[INSTRUCTIONS TO FOLLOW] The required output holds only the lines from the one containing "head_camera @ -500" through the end of the material below, copied exactly, please, with no pictures.

[GIVEN MATERIAL]
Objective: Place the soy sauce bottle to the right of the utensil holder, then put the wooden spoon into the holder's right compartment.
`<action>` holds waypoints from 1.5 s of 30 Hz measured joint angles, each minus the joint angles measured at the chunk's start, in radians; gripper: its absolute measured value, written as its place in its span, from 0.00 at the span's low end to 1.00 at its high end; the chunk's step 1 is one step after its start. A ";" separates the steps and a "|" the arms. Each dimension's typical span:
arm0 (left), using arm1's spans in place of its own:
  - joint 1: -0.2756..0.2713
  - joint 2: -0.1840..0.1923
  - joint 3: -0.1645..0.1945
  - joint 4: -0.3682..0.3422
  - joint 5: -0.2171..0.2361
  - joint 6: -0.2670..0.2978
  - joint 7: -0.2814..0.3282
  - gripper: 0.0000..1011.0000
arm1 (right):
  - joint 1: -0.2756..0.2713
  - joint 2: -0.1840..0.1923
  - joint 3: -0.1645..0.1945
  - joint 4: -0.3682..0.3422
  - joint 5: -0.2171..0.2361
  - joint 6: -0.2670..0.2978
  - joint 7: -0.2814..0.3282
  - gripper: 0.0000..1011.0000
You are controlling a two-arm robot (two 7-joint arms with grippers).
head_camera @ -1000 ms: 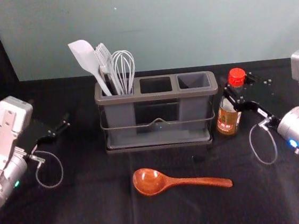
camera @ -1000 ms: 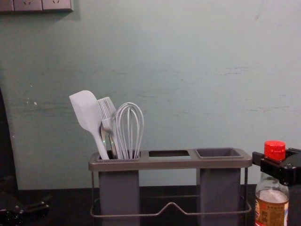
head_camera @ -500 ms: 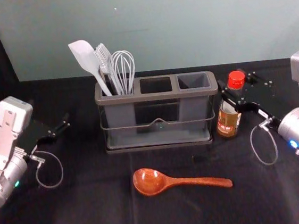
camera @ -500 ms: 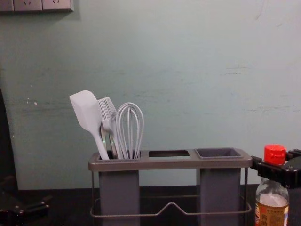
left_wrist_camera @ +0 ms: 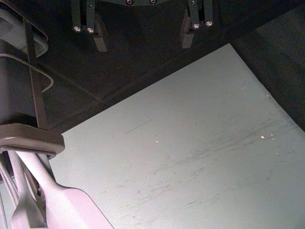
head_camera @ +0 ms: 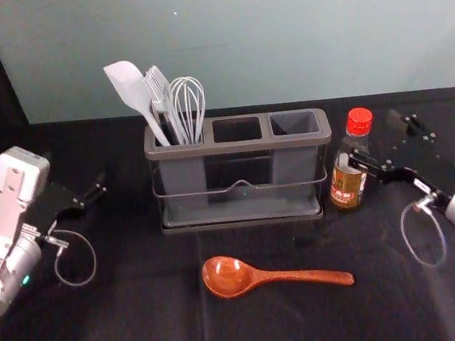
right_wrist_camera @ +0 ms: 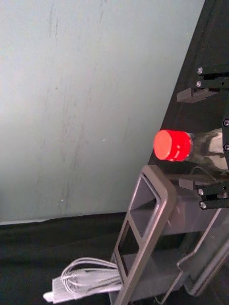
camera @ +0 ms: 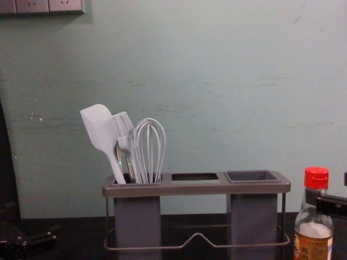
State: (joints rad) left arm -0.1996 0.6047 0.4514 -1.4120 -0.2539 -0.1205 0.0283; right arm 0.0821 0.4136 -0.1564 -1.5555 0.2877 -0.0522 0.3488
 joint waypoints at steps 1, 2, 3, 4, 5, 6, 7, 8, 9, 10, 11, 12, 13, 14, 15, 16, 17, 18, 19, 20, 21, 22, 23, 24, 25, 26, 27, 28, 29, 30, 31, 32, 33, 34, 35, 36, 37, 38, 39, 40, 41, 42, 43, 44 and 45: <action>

[ANSWER AREA]
head_camera @ -500 ms: 
camera @ -500 ms: 
left_wrist_camera @ +0 ms: 
head_camera @ +0 ms: 
right_wrist_camera @ +0 ms: 
camera @ +0 ms: 
State: (joints rad) left arm -0.1996 0.6047 0.4514 -1.4120 -0.2539 -0.1205 0.0283; right arm 0.0821 0.4136 -0.1564 -1.5555 0.2877 -0.0522 0.3488
 joint waypoints at steps 1, 2, 3, 4, 5, 6, 7, 8, 9, 10, 11, 12, 13, 14, 15, 16, 17, 18, 19, 20, 21, 22, 23, 24, 25, 26, 27, 28, 29, 30, 31, 32, 33, 34, 35, 36, 37, 38, 39, 40, 41, 42, 43, 44 and 45: <action>

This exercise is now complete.